[Records contained in a dataset]
___

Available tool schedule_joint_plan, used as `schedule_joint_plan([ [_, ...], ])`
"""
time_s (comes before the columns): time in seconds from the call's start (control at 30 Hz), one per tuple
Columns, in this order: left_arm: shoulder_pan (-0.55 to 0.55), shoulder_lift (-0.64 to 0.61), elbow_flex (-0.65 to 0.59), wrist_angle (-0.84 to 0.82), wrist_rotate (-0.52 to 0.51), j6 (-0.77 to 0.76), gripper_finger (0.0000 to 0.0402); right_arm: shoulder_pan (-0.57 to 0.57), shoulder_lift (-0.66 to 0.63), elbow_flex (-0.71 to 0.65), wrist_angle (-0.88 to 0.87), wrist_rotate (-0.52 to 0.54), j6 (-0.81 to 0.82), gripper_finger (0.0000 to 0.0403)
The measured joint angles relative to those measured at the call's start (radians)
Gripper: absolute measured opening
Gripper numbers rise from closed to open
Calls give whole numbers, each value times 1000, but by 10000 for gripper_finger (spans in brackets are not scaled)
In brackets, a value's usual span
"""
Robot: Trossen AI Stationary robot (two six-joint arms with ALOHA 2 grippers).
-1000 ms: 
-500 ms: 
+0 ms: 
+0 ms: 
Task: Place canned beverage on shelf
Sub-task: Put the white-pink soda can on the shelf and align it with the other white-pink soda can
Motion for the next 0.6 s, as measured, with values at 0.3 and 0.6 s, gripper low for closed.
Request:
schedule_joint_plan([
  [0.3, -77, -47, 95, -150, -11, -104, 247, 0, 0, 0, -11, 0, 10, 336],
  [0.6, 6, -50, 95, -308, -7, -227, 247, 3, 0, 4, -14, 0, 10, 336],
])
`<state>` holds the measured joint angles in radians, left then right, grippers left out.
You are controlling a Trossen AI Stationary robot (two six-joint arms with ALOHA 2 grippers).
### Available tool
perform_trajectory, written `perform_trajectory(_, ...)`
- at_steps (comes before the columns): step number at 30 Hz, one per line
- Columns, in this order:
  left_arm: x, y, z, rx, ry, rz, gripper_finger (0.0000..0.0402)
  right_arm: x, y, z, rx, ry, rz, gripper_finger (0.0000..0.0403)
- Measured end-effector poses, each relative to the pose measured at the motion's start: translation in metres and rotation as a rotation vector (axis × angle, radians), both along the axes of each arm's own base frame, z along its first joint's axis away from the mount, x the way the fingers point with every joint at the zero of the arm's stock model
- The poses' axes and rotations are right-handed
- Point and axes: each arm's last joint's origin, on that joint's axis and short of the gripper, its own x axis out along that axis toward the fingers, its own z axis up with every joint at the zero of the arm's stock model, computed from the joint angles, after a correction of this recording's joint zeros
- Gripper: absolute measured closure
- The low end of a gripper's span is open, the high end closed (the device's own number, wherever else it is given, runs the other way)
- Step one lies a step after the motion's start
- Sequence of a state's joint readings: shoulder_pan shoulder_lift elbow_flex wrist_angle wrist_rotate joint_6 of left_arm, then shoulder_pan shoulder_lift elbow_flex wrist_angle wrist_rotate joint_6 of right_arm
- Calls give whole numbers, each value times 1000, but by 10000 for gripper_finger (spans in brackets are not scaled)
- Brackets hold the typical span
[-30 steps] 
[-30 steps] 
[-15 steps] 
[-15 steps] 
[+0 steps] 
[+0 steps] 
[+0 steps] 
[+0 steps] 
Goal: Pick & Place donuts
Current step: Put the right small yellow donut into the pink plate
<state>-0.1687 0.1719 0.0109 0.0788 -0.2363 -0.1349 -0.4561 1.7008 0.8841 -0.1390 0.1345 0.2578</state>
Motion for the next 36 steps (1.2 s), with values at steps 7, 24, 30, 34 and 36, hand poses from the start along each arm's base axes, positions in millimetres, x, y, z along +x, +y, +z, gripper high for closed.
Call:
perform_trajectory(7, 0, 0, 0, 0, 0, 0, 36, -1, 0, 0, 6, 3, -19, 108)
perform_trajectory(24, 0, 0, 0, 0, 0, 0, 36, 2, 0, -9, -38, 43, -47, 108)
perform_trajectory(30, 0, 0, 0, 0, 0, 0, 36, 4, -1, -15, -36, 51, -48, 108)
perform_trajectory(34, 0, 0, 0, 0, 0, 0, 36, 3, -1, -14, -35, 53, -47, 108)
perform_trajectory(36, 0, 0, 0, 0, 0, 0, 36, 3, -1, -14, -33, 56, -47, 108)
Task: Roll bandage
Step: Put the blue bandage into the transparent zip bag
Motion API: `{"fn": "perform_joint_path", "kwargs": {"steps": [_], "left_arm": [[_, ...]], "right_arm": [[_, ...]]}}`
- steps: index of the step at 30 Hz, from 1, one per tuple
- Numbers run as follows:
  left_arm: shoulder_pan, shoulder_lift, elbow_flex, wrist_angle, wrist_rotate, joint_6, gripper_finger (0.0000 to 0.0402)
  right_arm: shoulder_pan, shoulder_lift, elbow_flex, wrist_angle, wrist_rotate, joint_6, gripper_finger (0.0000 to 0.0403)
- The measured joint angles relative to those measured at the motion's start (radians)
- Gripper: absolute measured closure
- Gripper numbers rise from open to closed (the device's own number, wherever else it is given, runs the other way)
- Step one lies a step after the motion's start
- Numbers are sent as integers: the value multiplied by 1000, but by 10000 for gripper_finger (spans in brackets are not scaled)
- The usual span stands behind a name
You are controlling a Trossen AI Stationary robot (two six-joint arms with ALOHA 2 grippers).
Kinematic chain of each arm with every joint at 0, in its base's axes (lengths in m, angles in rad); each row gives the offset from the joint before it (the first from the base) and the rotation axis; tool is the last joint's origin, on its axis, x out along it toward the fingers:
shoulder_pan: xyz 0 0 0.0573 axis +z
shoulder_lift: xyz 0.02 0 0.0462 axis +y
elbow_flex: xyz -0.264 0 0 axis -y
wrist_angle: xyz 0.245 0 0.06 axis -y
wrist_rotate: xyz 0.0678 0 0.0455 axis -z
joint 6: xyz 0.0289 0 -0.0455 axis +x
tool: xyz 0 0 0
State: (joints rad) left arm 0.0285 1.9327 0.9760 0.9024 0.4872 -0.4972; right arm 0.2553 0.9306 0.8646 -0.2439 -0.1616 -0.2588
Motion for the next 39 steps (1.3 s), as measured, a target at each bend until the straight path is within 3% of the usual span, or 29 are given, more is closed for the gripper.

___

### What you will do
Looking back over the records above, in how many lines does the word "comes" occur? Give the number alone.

### Response
2